# Foot fetish...



## Mish (Nov 5, 2013)

YOUR FEET!! I'm surprised this isn't a more important topic. How do you plan to take care of your feet...without them you are useless. You become a liability. Are you stocking up on boots/sneakers/socks?


----------



## pheniox17 (Dec 12, 2013)

I think.there are heaps of product reviews, and suggestions on foot care mish...

the right boots
the right socks
the right first aid 


you just wanna post something sexual that's a gross fetish from my end


----------



## Mish (Nov 5, 2013)

In all honesty, I was out shoveling snow today and I realized how bad my boots were. I wouldn't have lasted very long in any kind of long term situation in the cold and wet. It got me thinking about how important my feet are. Now I know my title is suspect but the question I asked is true. I do wonder if people are stocking up on boots. How long will a pair of boots/shoes last you?


----------



## Inor (Mar 22, 2013)

I just bought a pair of these last fall and I love them:

Hunting Boots - Hunting Boots-Irish Setter 7-inch Boot Style 878

I was a little worried that they might not be warm enough given they are not insulated. But I have worn them out in -20 degree weather for a couple hours at a time and I was fine with a good pair of wool socks. They are replacing a pair of Red Wings that were over 20 years old. I give them a score of 12 on a 1-10 scale.

Yes: I do wear them every day even with dress pants.


----------



## Sharkbait (Feb 9, 2014)

Short answer-yes.With growing kids,we keep the next two sizes ahead and my wife and I keep spares.In Ohio,this includes warm weather/summer footwear and cold weather/waterproof boots,cotton and wool socks and I just replaced all of our thermals (long johns) and Carhart's a couple months ago.We do quad ride,hunt and fish alot even in the bad weather,so it's really nothing new for us to keep a couple good pairs of boots and bad weather gear around,however now-a-days we do consider all that stuff an important part of our prepping.


----------



## pheniox17 (Dec 12, 2013)

Mish said:


> In all honesty, I was out shoveling snow today and I realized how bad my boots were. I wouldn't have lasted very long in any kind of long term situation in the cold and wet. It got me thinking about how important my feet are. Now I know my title is suspect but the question I asked is true. I do wonder if people are stocking up on boots. How long will a pair of boots/shoes last you?

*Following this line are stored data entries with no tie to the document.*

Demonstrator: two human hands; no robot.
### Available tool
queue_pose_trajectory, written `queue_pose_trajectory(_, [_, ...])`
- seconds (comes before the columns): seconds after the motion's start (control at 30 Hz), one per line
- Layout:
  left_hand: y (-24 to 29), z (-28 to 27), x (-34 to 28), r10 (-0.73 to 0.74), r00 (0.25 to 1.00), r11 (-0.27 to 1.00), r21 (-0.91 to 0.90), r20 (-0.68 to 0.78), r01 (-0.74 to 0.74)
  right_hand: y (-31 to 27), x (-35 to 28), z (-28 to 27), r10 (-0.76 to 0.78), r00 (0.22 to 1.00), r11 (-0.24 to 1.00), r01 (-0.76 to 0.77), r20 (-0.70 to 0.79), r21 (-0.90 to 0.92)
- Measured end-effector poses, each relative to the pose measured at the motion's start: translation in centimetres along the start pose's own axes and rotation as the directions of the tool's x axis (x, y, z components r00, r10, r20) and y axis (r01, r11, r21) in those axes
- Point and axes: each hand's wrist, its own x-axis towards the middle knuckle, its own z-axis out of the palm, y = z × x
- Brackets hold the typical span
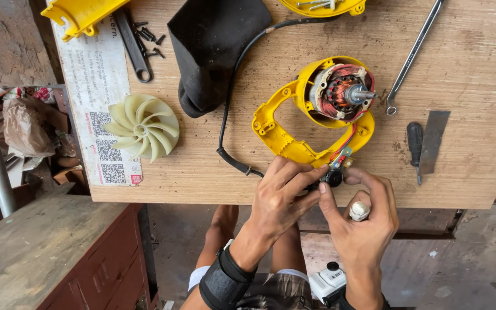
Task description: The person cleans the disassembled motor and switch parts of a yellow power blower on a workbench, using a brush to sweep dust from the armature and switch, and a small file on a component. They then fit the switch back into the housing and align the fan cover to reassemble the tool.
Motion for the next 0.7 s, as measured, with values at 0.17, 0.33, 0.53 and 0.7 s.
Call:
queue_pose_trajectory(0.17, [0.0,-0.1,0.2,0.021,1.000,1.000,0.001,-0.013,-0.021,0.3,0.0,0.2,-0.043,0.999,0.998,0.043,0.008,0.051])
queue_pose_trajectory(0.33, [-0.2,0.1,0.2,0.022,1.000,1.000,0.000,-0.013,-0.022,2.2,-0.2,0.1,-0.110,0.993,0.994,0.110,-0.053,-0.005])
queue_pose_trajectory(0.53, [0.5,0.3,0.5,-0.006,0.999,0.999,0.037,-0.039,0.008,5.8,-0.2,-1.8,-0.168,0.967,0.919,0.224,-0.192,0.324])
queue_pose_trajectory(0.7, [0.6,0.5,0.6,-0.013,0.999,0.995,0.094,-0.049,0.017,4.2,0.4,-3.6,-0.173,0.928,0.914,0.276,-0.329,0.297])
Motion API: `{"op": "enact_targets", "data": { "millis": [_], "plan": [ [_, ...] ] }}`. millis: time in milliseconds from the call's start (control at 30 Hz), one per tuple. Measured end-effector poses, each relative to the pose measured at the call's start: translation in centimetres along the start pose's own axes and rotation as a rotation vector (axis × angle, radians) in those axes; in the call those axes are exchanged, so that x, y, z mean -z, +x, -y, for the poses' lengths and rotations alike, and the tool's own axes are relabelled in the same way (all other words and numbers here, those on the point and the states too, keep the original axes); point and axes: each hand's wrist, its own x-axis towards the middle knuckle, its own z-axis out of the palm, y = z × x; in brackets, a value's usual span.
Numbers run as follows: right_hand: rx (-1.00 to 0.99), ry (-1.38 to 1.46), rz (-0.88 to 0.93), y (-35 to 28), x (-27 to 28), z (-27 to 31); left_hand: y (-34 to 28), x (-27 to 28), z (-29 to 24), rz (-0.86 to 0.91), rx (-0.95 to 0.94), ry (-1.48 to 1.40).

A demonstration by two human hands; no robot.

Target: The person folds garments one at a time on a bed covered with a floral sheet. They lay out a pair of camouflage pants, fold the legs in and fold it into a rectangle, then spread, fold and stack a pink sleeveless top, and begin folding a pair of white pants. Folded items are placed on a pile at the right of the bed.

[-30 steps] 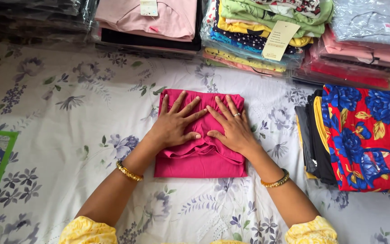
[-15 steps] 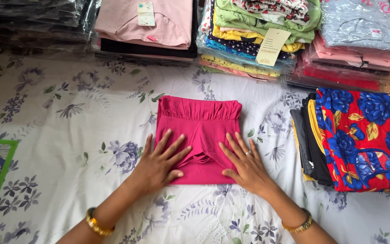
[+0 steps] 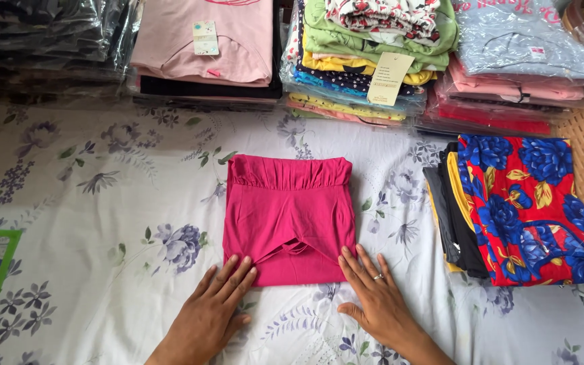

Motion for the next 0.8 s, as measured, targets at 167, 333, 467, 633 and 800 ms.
{"op": "enact_targets", "data": {
  "millis": [167, 333, 467, 633, 800],
  "plan": [
    [-0.03, 0.049, -0.015, 0.9, -0.7, -2.7, 1.4, 1.1, 2.7, -0.021, -0.005, -0.117],
    [-0.297, 0.421, -0.334, 6.6, 0.4, -4.0, 7.3, 1.7, 6.1, -0.399, 0.374, -0.433],
    [-0.464, 0.579, -0.252, 8.9, 0.5, -4.8, 9.2, 2.5, 5.1, -0.312, 0.429, -0.481],
    [-0.578, 0.763, -0.115, 9.6, -1.1, -6.8, 9.8, 3.1, 5.1, -0.126, 0.521, -0.562],
    [-0.511, 1.23, -0.178, 9.9, -0.4, -6.0, 9.7, -0.1, 7.3, -0.206, 0.452, -1.04]
  ]
}}
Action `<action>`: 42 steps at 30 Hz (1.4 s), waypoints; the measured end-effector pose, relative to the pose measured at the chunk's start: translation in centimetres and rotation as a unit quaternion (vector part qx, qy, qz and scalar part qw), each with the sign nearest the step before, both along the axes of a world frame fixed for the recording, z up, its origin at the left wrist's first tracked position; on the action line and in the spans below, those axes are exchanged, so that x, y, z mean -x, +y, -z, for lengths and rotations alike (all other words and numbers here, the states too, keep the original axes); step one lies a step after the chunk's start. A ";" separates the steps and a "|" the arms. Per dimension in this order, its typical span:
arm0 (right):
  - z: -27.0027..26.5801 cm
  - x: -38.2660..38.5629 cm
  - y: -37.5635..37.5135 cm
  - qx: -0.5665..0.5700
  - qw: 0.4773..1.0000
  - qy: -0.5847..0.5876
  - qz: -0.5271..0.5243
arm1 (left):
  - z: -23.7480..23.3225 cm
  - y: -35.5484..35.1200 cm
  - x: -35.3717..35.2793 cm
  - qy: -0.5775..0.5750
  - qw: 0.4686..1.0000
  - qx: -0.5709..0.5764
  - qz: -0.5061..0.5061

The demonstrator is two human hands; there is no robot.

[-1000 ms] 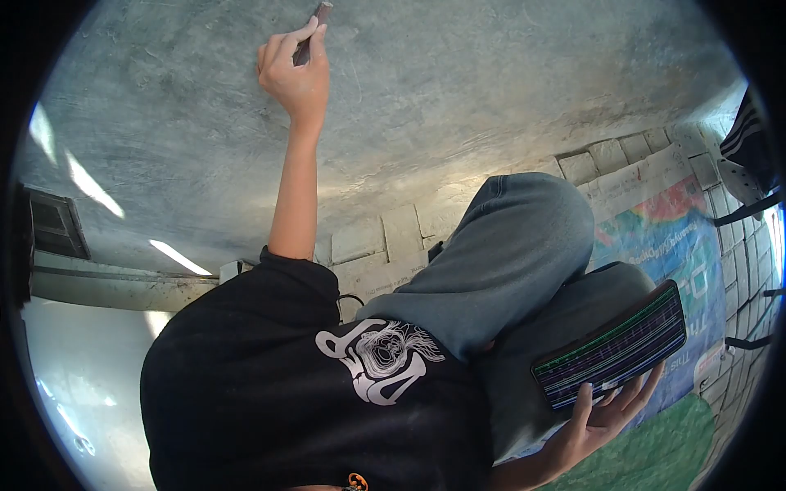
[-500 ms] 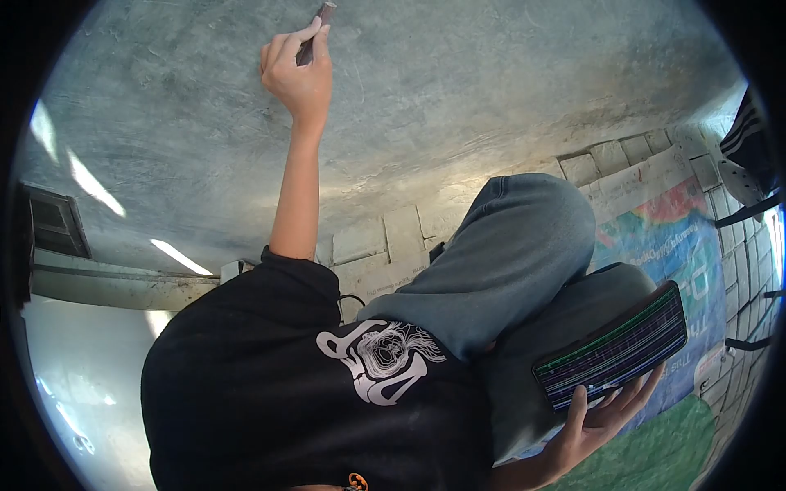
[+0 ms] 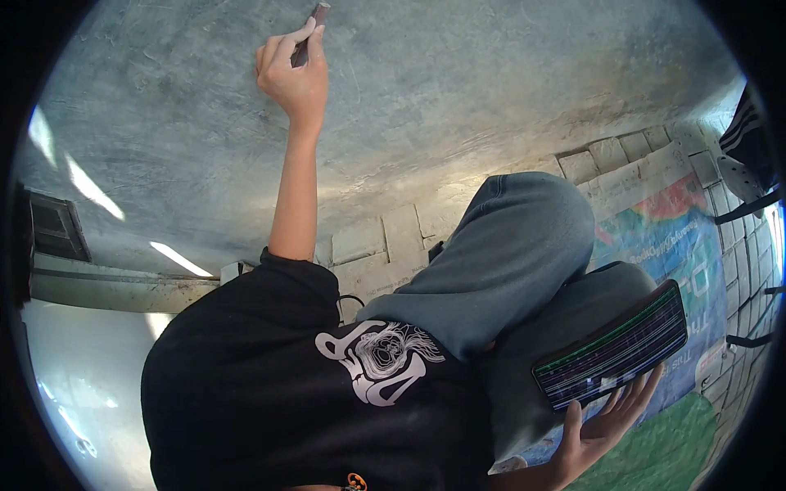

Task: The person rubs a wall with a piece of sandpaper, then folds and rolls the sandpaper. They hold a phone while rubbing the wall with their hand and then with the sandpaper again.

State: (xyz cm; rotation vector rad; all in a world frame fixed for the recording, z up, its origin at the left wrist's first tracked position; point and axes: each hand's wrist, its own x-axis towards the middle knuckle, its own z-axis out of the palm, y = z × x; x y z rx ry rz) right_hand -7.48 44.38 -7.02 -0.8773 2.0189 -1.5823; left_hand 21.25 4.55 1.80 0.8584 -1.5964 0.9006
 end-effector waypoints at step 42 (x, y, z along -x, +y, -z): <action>0.3 -1.8 -2.5 -0.034 0.991 0.048 0.124 | 0.1 -0.1 0.0 0.013 1.000 0.001 0.015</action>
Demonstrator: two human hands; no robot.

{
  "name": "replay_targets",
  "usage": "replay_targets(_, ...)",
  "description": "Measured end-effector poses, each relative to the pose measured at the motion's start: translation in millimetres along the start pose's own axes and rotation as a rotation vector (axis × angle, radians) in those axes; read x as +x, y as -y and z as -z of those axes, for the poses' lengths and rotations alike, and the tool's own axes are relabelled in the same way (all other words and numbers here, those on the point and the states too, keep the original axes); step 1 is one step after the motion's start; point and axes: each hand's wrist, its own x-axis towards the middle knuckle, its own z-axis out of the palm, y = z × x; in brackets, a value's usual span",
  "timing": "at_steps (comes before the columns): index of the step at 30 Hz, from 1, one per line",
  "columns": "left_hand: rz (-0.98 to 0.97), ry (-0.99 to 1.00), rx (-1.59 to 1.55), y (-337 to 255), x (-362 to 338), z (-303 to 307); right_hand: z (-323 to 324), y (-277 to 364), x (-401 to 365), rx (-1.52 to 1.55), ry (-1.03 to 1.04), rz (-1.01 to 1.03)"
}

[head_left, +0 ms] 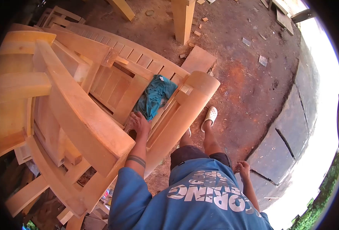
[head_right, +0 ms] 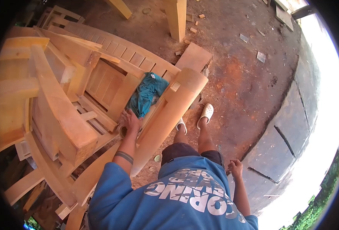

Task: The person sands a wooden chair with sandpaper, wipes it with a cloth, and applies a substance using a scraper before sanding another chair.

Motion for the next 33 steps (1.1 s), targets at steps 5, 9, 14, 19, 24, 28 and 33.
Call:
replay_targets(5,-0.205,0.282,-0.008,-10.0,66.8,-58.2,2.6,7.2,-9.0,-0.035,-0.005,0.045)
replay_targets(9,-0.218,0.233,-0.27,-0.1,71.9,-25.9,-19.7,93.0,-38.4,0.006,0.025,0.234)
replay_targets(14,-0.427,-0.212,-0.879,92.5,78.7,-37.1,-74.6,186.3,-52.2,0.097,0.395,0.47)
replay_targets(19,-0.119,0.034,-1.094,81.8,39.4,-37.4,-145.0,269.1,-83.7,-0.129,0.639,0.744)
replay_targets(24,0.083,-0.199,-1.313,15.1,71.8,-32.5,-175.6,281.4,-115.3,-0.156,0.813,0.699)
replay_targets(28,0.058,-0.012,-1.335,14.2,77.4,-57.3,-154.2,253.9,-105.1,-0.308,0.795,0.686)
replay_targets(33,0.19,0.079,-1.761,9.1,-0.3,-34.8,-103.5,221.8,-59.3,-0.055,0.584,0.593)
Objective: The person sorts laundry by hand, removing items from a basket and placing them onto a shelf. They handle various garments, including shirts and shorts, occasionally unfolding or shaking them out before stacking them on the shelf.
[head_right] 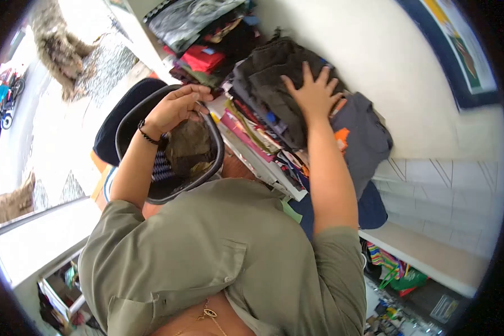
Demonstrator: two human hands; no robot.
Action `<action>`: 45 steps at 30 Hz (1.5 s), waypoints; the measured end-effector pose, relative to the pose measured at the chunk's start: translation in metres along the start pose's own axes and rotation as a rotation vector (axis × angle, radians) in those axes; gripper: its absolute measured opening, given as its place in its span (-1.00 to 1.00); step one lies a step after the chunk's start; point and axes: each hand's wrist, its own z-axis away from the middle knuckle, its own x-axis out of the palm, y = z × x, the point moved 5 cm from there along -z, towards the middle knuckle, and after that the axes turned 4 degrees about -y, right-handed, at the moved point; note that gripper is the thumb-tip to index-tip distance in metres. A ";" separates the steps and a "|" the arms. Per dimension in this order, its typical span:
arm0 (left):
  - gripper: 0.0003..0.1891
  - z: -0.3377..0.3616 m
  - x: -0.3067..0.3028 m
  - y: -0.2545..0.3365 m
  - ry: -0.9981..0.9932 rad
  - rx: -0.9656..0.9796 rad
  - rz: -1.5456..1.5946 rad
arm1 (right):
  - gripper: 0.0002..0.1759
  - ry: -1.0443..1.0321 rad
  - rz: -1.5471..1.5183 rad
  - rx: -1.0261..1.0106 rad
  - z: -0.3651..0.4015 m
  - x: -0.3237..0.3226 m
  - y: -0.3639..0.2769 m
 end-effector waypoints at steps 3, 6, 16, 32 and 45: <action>-0.68 0.029 -0.066 -0.051 0.160 -0.208 -0.196 | -0.06 0.050 0.075 -0.002 -0.004 0.009 -0.005; -0.67 0.048 -0.140 -0.150 0.547 -0.320 -0.198 | -0.09 0.103 0.096 0.003 -0.007 0.017 -0.005; -0.62 0.046 -0.197 -0.380 0.995 -0.785 0.312 | -0.14 0.121 0.122 -0.029 -0.009 0.029 0.004; -0.69 0.030 -0.181 -0.424 1.366 -0.412 1.052 | -0.19 0.204 0.132 -0.076 -0.010 0.040 0.015; -0.68 0.078 -0.159 -0.194 0.905 -0.253 -0.181 | -0.22 0.249 0.298 -0.065 -0.002 0.010 -0.011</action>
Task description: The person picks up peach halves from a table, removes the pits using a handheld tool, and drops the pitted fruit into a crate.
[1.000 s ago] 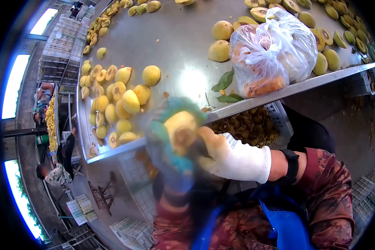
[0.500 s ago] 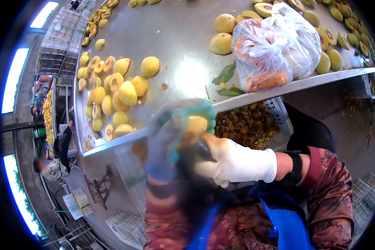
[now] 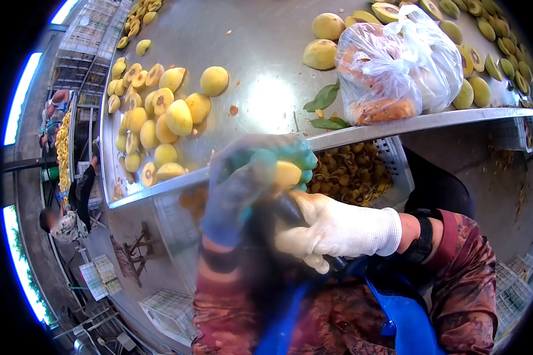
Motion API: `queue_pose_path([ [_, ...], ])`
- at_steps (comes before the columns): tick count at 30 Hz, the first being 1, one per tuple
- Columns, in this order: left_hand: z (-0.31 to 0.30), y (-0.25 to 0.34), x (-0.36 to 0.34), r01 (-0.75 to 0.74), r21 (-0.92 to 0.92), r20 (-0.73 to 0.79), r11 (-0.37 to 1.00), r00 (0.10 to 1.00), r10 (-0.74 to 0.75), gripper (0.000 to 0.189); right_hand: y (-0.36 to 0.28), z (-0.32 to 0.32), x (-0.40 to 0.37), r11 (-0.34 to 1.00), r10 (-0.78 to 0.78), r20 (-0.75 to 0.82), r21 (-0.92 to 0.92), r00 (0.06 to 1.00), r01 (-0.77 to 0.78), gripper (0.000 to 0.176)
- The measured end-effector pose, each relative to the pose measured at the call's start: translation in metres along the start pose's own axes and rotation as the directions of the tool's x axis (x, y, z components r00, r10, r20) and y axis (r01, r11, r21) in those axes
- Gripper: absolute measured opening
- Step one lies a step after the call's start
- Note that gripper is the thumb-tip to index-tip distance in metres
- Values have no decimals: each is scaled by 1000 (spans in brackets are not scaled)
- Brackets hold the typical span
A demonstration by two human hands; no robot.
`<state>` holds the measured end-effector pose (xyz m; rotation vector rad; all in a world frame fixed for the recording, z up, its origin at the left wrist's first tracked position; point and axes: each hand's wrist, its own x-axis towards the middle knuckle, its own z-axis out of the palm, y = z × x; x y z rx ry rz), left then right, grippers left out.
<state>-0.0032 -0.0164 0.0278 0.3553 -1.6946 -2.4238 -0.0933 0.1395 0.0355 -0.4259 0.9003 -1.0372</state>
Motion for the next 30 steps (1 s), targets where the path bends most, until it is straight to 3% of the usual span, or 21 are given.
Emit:
queue_pose_path([
  [6,0,4,0,61,29,46,998,997,-62,24,5,4,0,1000,21,-42,22,999,-20,18],
  [9,-1,-4,2,-3,-53,87,999,996,8,23,-1,0,-4,988,66,102,131,993,-79,18],
  [12,0,-6,2,-3,-127,102,992,995,16,24,7,1,-4,962,-65,144,271,988,24,19],
  [18,-9,-11,-1,-24,-53,136,998,990,31,33,-2,6,-7,994,54,42,93,998,-58,19],
  [21,-13,-13,-3,91,-148,114,985,991,-74,35,6,1,-7,959,17,187,275,982,-68,20],
  [23,-11,-12,-4,90,-172,122,981,990,-69,32,5,0,-12,931,29,241,346,970,-114,20],
  [25,0,-6,-4,-7,-113,130,994,991,21,28,2,-2,-15,905,28,287,399,958,-146,21],
  [30,6,-2,-3,3,-171,75,985,997,10,26,6,-6,-13,819,-37,407,535,913,-206,22],
])
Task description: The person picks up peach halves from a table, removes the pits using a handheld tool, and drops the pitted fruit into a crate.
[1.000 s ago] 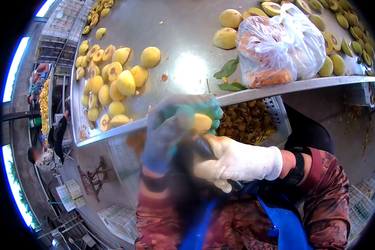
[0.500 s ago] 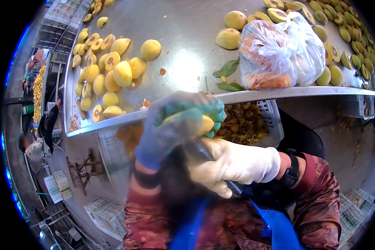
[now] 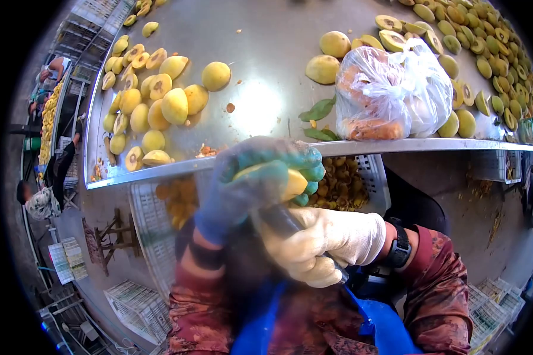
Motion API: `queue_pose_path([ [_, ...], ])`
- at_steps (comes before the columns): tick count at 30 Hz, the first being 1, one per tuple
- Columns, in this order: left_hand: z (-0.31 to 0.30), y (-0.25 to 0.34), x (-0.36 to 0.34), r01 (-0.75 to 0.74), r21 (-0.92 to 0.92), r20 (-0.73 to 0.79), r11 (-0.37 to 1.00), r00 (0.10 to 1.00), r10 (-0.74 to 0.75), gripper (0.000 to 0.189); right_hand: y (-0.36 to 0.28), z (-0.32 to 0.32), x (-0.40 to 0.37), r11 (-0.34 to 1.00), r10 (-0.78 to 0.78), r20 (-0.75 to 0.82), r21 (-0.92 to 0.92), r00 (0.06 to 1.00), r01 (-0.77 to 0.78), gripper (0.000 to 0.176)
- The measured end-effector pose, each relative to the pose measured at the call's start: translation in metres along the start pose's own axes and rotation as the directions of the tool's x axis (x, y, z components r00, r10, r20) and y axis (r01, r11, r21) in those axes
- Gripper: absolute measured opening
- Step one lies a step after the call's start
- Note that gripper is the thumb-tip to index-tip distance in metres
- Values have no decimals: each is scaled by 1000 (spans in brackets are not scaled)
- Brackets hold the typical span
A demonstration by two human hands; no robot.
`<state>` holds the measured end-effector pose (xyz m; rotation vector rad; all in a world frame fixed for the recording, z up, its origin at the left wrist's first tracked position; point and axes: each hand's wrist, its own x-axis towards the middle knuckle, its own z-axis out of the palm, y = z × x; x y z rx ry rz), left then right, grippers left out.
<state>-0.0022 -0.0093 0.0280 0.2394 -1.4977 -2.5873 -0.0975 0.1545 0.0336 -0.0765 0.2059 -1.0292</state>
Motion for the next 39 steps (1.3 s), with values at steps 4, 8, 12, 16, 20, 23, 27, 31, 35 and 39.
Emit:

full time use depends on how you walk and environment...

for little mish, I would expect years (3-4) if not longer

there are heaps of quality brands, it's based on $$ if you have no idea on decent brands, dress up all sexy and stuff, goto a construction site, and ask, construction people are fussy on boots

personal faves john bulls (if you can find them) or Oliver...

then socks, explorer by bonds

first aid, never had many problems just powder to keep dry


----------



## Smitty901 (Nov 16, 2012)

We did this thread last year .
If you are going to walk good socks. Put a pair of quality thin dress socks on first. Then your good cotton socks next .
Blisters will be prevented for the most part. This has been used by the infantry for a long time. 
Should you find sensitive spots starting or already have blisters Use Mole skin. The sooner the better.
Keep walking the feet will toughen up. 
Remember Mole skin the stuff is a gift from god. To the soldier.


----------



## Mish (Nov 5, 2013)

Thanks, guys. Maybe I'll search for the thread that was started last year. 

@Sharkbait Wow, I didn't even think about how my son is going to need all different sizes of shoes through the years! That right there is an issue. I guess I'll buy an extra pair to have around.


----------



## 2000ShadowACE (Jan 14, 2014)

My oldest daughter goes through a pair of good quality shoes every three to four months. I am thinking about teaching her how to make Ho Chi Min sandals because in a SHTF situation she'll be barefoot within a year. A pair of quality combat boots will last me several years, so I'll be god for at least a decade with all the spares I have. My younger daughters go through shows at an alarming rate as well, but they are still growing. I think I might want to invest in a lot of old tires.


----------



## sepp (Feb 7, 2014)

Proper footwear (courtesy of the gillion pairs of combat boots I was issued), good quality socks and foot powder.

I wore all of 2 pairs (one warm weather the other cold weather) I still have 4 other pairs of each.


----------



## bhtacticaloutdoors (Nov 17, 2013)

2000ShadowACE said:


> My oldest daughter goes through a pair of good quality shoes every three to four months. I am thinking about teaching her how to make Ho Chi Min sandals because in a SHTF situation she'll be barefoot within a year. A pair of quality combat boots will last me several years, so I'll be god for at least a decade with all the spares I have. My younger daughters go through shows at an alarming rate as well, but they are still growing. I think I might want to invest in a lot of old tires.


If they are just growing out of them, and the shoes are still good keep them. You will be able to trade/barter with people. Clothing and shoes will be gold in a shtf scenario.


----------



## Denton (Sep 18, 2012)

Wash your feet before you brush your teeth. Your feet carry you into combat, not your teeth. That is what George Patton said.

One of the things I have squirreled away are those heel reinforcements. I keep wanting to call them taps, but they aren't. I'm sure you know what I am meaning, though.

The outer edge of my boots wear out rapidly due to my way of walking. 

Just a way of making good boots last longer.


----------